• _Task_:
Look for the word "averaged" in the entries and copy every line where it shows up.

• _Collected data entries_:
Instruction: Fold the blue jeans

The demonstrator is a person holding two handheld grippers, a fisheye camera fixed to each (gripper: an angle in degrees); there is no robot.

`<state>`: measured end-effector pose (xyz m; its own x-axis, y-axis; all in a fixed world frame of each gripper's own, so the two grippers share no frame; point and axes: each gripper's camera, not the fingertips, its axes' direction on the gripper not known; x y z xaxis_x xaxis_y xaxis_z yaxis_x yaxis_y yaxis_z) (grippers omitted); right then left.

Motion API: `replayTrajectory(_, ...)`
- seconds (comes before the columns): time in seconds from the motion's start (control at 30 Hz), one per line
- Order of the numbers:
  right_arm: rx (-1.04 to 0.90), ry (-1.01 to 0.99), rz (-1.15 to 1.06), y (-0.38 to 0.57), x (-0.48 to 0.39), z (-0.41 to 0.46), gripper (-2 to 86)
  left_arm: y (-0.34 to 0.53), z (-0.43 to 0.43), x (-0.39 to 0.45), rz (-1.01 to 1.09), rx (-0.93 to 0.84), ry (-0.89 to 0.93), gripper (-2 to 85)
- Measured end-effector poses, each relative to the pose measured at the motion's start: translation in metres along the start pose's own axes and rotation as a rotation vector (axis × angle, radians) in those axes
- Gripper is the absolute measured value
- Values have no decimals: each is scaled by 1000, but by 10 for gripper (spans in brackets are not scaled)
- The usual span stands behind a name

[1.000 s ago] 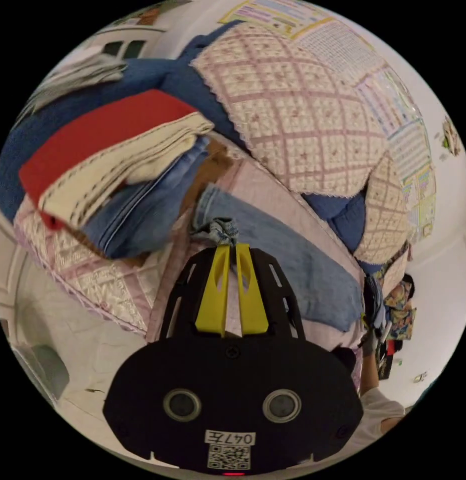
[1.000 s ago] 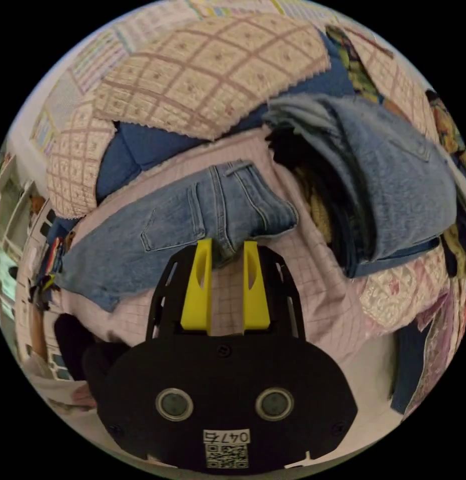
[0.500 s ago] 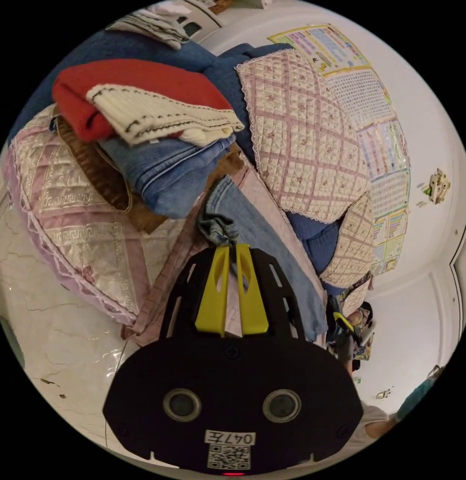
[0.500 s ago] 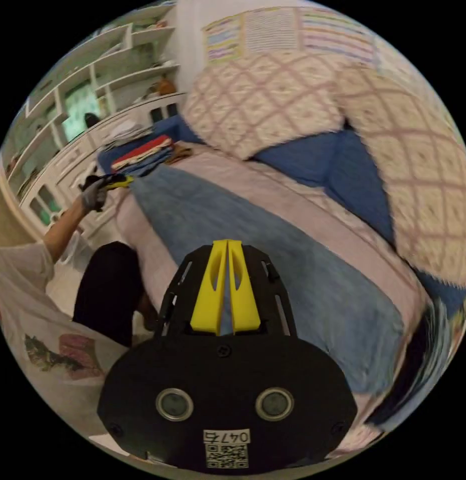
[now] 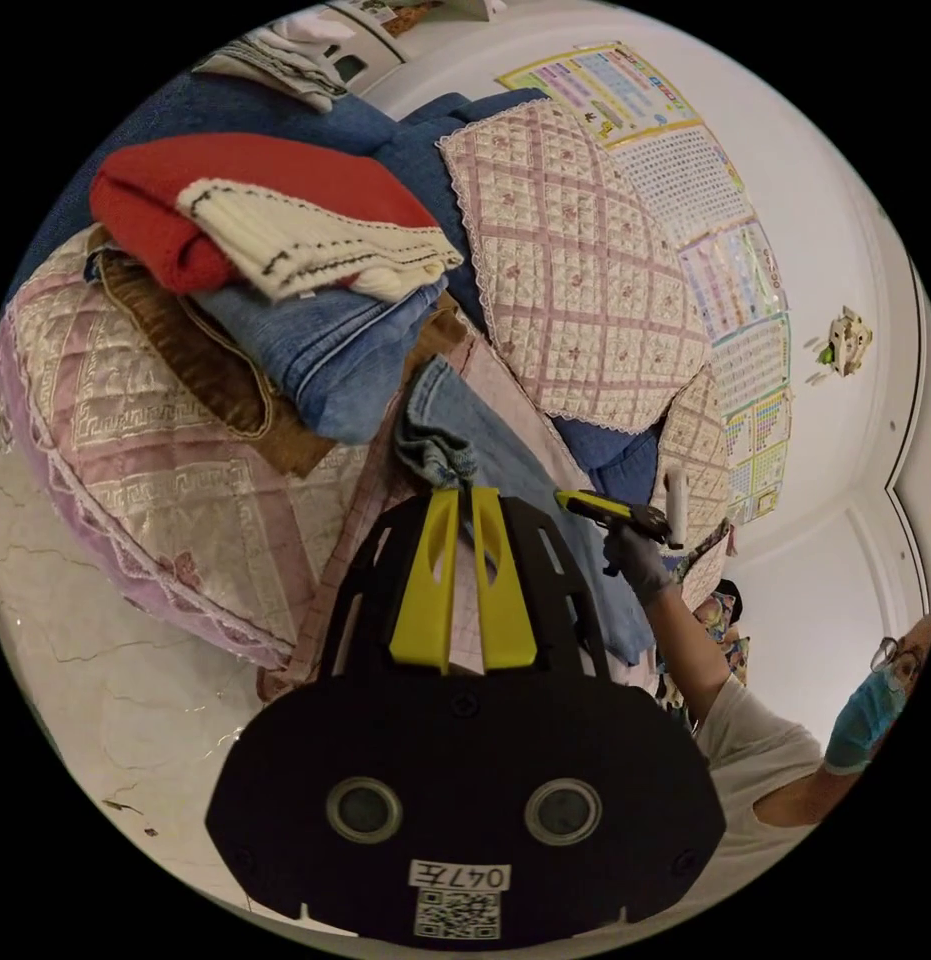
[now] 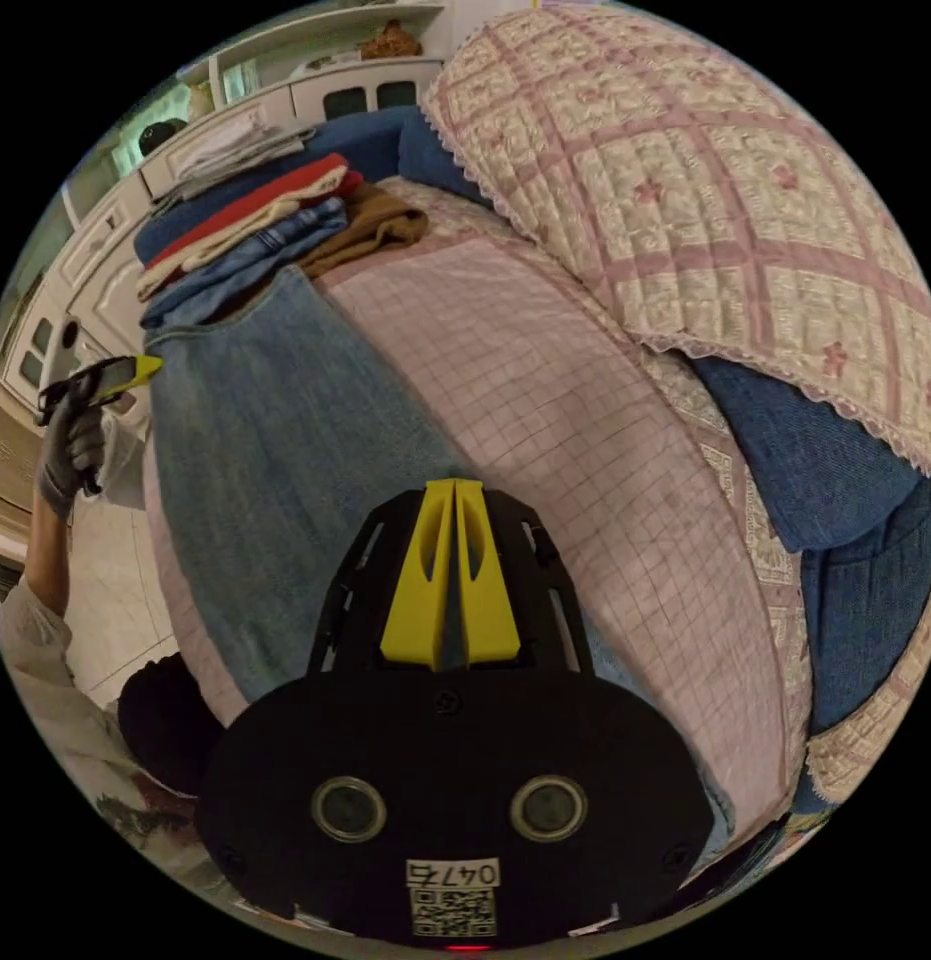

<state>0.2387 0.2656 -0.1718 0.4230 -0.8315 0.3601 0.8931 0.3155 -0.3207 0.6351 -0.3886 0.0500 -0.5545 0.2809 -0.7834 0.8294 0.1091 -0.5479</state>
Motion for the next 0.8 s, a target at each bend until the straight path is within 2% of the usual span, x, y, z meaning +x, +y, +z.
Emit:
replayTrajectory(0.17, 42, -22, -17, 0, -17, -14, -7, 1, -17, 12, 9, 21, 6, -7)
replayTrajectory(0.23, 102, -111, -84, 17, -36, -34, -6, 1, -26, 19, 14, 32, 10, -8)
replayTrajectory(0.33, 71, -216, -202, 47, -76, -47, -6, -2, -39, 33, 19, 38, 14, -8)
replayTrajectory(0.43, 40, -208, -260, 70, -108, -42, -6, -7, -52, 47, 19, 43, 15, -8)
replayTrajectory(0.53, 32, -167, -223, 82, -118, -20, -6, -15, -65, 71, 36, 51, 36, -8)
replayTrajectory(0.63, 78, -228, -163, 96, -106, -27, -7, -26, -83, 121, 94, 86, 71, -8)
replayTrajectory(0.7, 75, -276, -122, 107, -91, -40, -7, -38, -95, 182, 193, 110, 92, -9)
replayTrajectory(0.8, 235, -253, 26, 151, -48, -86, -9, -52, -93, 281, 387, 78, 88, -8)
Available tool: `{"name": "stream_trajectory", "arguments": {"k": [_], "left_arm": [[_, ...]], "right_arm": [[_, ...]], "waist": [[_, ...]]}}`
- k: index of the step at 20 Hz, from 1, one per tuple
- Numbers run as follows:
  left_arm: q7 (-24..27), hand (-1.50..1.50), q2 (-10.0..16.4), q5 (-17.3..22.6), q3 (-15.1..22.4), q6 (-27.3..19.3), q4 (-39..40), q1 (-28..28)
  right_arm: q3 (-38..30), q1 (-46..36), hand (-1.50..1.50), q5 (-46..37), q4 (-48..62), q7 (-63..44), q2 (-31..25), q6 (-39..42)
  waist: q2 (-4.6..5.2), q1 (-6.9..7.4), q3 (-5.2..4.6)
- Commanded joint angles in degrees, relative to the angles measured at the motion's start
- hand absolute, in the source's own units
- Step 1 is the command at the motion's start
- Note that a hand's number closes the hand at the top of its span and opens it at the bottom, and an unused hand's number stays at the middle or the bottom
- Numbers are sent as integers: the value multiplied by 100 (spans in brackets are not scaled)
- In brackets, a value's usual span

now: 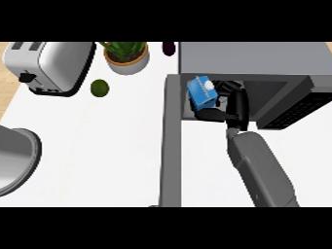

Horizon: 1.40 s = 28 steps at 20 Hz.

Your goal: Pick up the milk, place it into the microwave and close the microwave

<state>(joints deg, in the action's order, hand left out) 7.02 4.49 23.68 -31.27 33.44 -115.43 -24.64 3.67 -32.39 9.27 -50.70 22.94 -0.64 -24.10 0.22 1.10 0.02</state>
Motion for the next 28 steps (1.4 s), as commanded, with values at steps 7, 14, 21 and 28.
{"name": "stream_trajectory", "arguments": {"k": [7, 14, 21, 28], "left_arm": [[144, -150, -145, -336, 71, 166, 343, 197], [-115, -150, 77, -144, -12, 17, 484, 551], [182, -150, 312, -120, -147, 310, 1006, 713], [137, -150, 326, -115, -119, 341, 860, 701]], "right_arm": [[-732, -1300, 150, -199, 2468, 1740, -211, 210], [-953, -2232, 150, -389, 3367, 1927, -382, -338], [-477, -2643, 150, -1190, 4087, 1998, -492, -1762], [-611, -2839, 150, -1235, 4400, 1810, -502, -2571]], "waist": [[46, 87, 3], [57, 121, 4], [141, 309, -2], [173, 405, 12]]}}
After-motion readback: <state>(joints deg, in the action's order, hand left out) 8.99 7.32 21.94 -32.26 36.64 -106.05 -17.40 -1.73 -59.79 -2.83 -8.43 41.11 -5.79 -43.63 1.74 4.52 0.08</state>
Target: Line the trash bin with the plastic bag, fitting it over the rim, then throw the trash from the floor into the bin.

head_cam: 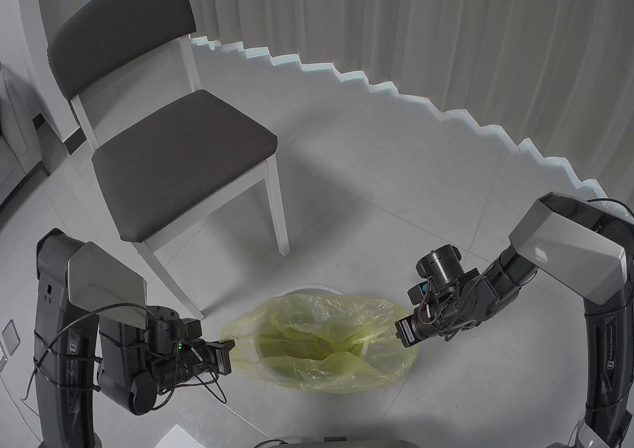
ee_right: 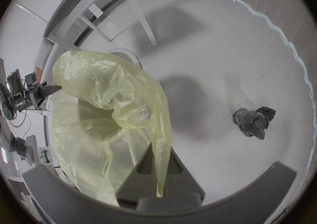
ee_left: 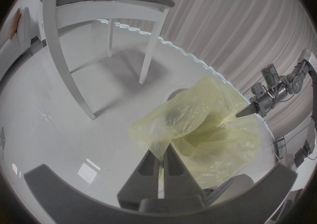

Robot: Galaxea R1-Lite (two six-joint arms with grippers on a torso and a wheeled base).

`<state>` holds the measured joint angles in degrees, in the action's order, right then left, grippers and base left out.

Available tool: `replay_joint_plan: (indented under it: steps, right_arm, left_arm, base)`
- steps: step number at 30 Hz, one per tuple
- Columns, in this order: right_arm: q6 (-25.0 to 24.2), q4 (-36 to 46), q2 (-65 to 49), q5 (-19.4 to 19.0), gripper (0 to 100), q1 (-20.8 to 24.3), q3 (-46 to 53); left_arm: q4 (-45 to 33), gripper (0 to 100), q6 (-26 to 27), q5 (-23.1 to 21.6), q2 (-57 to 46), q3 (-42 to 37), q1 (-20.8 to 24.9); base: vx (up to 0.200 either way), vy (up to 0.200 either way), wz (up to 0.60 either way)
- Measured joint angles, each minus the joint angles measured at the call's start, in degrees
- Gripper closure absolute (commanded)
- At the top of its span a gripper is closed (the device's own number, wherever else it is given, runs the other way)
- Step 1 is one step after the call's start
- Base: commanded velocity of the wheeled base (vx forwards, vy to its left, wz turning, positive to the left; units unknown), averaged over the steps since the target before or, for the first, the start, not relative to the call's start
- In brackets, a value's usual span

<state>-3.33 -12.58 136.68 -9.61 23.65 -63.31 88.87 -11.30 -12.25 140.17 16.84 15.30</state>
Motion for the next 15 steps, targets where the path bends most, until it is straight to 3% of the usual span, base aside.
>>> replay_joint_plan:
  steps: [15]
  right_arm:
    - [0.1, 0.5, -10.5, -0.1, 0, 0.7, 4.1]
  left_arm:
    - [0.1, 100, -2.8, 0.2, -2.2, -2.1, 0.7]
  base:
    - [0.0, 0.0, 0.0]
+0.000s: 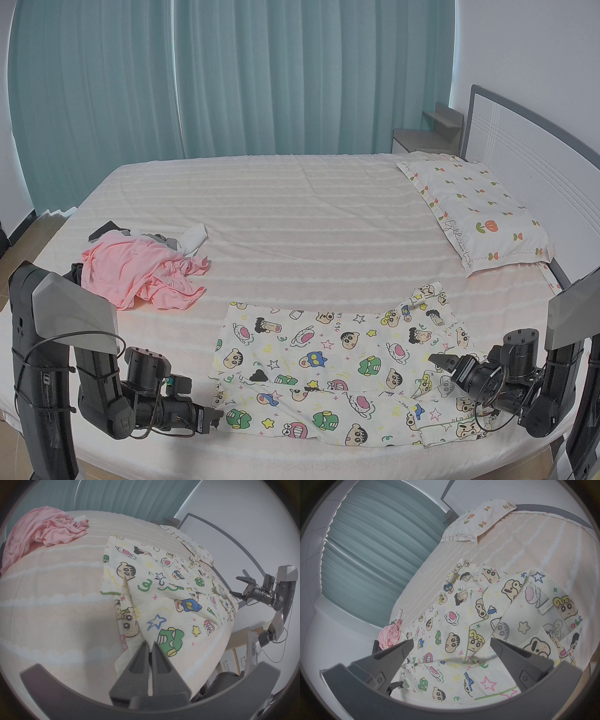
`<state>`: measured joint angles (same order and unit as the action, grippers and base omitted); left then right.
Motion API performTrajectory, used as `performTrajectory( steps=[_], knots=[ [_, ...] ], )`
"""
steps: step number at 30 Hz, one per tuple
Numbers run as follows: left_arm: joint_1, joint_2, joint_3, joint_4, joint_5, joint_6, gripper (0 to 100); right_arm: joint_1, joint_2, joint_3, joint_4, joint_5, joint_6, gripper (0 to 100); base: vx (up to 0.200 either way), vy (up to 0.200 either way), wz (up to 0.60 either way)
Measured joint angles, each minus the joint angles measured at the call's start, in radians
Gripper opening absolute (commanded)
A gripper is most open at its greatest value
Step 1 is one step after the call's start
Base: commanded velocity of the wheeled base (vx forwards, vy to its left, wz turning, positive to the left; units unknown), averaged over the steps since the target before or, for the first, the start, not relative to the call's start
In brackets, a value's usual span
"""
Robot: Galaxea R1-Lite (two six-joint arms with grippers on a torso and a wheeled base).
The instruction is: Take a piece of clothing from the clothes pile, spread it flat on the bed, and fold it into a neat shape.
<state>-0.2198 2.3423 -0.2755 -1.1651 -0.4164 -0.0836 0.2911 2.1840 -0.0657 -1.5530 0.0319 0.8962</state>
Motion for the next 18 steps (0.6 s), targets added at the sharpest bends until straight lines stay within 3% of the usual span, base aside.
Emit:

• _Answer for the task_:
- Base: commanded velocity of the wheeled base (vx forwards, vy to its left, wz turning, positive to the left; units unknown), averaged over the steps since the target before or, for the first, the start, not relative to the call's start
Base: commanded velocity of the wheeled base (vx forwards, vy to its left, wz turning, positive to the left; units unknown), averaged over the steps since the target before or, for the first, the start, not relative to the call's start

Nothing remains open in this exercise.